Different ways of understanding the environment

One of the great things I’ve been able to do as a part of my working life is to visit and stay with different indigenous peoples in, sometimes, quite remote locations, working on supporting different Indigenous Knowledge 2 projects, and, occasionally, they come and stay at my house. Earlier this year I had Victor Steffensen stay. Victor is a traditional fire practitioner, using fire as a land management tool. I remember thinking to myself, this would be great for some of our students to do — some comparative learning, comparing concepts of conservation with our own.

The Indigenous Fire Workshop – Cape York from Living Knowledge Place on Vimeo.

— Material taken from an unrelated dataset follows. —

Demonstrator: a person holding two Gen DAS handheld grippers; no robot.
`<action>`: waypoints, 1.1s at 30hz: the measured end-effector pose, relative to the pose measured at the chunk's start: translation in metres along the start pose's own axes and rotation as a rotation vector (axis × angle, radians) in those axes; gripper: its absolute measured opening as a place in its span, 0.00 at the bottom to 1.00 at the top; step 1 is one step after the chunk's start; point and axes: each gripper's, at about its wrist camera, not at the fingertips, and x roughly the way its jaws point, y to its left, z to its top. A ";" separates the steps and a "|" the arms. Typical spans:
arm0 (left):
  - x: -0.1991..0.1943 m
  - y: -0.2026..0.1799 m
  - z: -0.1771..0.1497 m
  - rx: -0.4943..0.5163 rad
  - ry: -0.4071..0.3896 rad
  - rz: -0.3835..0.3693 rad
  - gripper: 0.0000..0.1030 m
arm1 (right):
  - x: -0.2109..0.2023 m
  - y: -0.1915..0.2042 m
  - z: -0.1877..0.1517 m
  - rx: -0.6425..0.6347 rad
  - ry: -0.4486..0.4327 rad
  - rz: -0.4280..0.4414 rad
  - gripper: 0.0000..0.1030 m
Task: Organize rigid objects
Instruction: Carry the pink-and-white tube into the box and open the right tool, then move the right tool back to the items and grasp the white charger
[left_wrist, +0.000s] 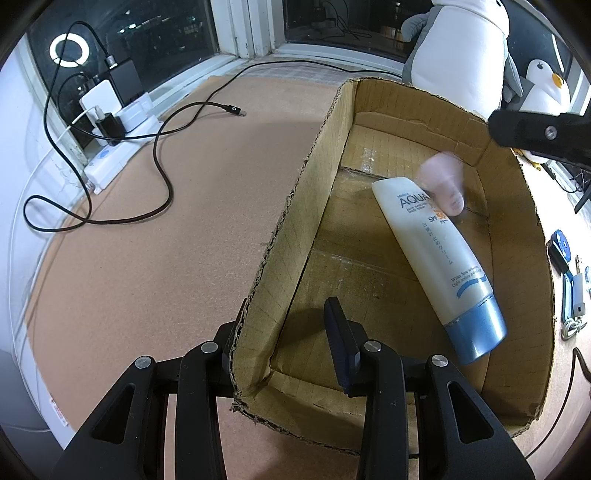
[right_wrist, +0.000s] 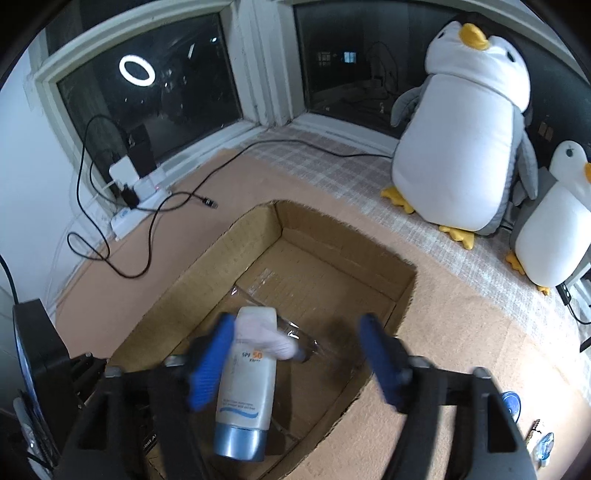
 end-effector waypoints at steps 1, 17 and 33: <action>0.000 0.000 0.000 0.001 0.000 0.000 0.35 | -0.001 -0.002 0.000 0.007 -0.004 0.000 0.70; 0.001 0.001 0.000 0.000 0.001 0.002 0.35 | -0.032 -0.057 -0.028 0.126 0.010 -0.054 0.72; 0.001 0.001 0.000 0.001 0.000 0.001 0.35 | -0.084 -0.181 -0.114 0.390 0.086 -0.174 0.72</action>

Here in Aotearoa we refer to this type of knowledge (which has its basis in the arrival of our tipuna and its ongoing development) as Matauranga Māori. A definition from Landcare Research:

Mātauranga Māori can be defined as ‘the knowledge, comprehension, or understanding of everything visible and invisible existing in the universe’, and is often used synonymously with wisdom. In the contemporary world, the definition is usually extended to include present–day, historic, local, and traditional knowledge; systems of knowledge transfer and storage; and the goals, aspirations and issues from an indigenous perspective.3

Connecting with advocates

There are environmental heroes in our communities. I’ve been lucky enough to meet some of them.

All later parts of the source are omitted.